* _What you need to do_:
Without the pictures, set down every record below exactly as it reads.

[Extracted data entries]
--------

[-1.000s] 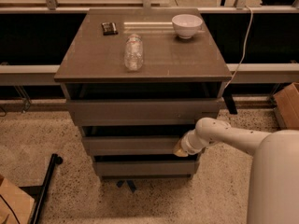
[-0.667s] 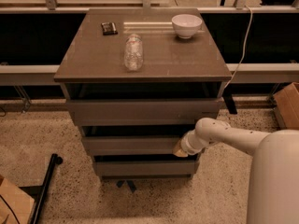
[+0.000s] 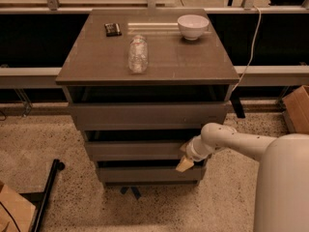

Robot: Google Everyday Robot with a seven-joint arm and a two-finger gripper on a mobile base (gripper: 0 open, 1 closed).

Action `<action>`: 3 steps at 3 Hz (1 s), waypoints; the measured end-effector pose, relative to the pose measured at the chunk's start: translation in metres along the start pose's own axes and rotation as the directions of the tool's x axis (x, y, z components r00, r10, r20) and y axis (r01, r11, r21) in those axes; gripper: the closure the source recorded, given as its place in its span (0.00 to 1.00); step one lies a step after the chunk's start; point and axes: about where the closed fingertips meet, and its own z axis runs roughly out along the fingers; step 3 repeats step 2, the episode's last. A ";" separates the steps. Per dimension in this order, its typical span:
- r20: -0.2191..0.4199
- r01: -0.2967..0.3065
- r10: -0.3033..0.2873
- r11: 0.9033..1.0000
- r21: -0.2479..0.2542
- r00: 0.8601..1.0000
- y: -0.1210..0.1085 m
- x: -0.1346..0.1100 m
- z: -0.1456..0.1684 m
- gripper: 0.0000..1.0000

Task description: Close middle drawer

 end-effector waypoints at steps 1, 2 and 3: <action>0.000 0.000 0.000 1.000 -0.002 1.000 0.001 0.000 0.001 0.00; 0.000 0.000 0.000 1.000 -0.002 1.000 0.001 0.000 0.001 0.00; 0.000 0.000 0.000 1.000 -0.002 1.000 0.001 0.000 0.001 0.00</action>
Offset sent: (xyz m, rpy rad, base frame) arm -0.0005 0.0006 -0.0008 0.0004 0.0014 0.0009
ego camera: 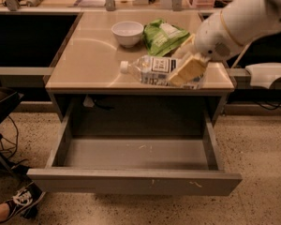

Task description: Pick blue plastic bottle from top drawer and place on counter

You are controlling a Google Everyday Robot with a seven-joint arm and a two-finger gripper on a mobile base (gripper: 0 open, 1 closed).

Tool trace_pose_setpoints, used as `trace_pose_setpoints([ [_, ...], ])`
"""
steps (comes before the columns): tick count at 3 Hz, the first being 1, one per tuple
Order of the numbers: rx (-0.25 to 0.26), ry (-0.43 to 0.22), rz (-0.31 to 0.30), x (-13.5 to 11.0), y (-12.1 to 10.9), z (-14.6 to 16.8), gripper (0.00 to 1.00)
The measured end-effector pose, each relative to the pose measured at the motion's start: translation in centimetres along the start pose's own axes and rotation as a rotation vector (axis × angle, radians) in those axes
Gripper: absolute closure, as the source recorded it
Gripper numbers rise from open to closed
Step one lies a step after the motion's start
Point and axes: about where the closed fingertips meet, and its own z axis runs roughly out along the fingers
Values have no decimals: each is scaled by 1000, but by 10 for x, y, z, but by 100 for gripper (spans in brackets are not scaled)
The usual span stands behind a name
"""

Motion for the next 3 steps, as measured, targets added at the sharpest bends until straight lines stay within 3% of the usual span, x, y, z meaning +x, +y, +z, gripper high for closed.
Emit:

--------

* _Answer area_:
[-1.000s] 
[-0.667s] 
[+0.000s] 

Robot: Google Everyday Robot with a seven-joint arm and a two-finger gripper on a mobile base (gripper: 0 open, 1 closed).

Action `<action>`: 3 steps at 3 Hz (1 s), waypoints; the measured end-effector pose, relative to the pose measured at the chunk's start: translation in metres along the start pose's own axes and rotation as the directions of the tool's x axis (x, y, z components r00, r10, r20) and y axis (r01, r11, r21) in those axes; gripper: the closure the source recorded, given as its place in its span (0.00 to 1.00); step one lies a step after the chunk's start; point and axes: about where the closed fingertips meet, and its own z axis runs roughly out along the fingers; step 3 repeats step 2, the episode's last. A ";" separates the steps. Per dimension in this order, its typical span:
- r20: -0.2191..0.4199
- r01: -0.2967..0.3065
- r10: -0.3033..0.2873
- r11: 0.9033..1.0000
- r21: -0.2479..0.2542
- r00: 0.8601..1.0000
- y: -0.1210..0.1085 m
- x: -0.1346..0.1100 m
- z: -0.1456..0.1684 m
- gripper: 0.0000..1.0000

Task description: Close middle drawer

 end-effector waypoints at steps 1, 2 and 3: <action>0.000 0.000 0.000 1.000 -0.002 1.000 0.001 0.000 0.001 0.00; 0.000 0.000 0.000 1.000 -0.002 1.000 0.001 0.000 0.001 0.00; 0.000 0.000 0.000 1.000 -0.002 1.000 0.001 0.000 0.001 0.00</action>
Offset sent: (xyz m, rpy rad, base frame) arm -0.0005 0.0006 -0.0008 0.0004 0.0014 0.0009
ego camera: 

Task description: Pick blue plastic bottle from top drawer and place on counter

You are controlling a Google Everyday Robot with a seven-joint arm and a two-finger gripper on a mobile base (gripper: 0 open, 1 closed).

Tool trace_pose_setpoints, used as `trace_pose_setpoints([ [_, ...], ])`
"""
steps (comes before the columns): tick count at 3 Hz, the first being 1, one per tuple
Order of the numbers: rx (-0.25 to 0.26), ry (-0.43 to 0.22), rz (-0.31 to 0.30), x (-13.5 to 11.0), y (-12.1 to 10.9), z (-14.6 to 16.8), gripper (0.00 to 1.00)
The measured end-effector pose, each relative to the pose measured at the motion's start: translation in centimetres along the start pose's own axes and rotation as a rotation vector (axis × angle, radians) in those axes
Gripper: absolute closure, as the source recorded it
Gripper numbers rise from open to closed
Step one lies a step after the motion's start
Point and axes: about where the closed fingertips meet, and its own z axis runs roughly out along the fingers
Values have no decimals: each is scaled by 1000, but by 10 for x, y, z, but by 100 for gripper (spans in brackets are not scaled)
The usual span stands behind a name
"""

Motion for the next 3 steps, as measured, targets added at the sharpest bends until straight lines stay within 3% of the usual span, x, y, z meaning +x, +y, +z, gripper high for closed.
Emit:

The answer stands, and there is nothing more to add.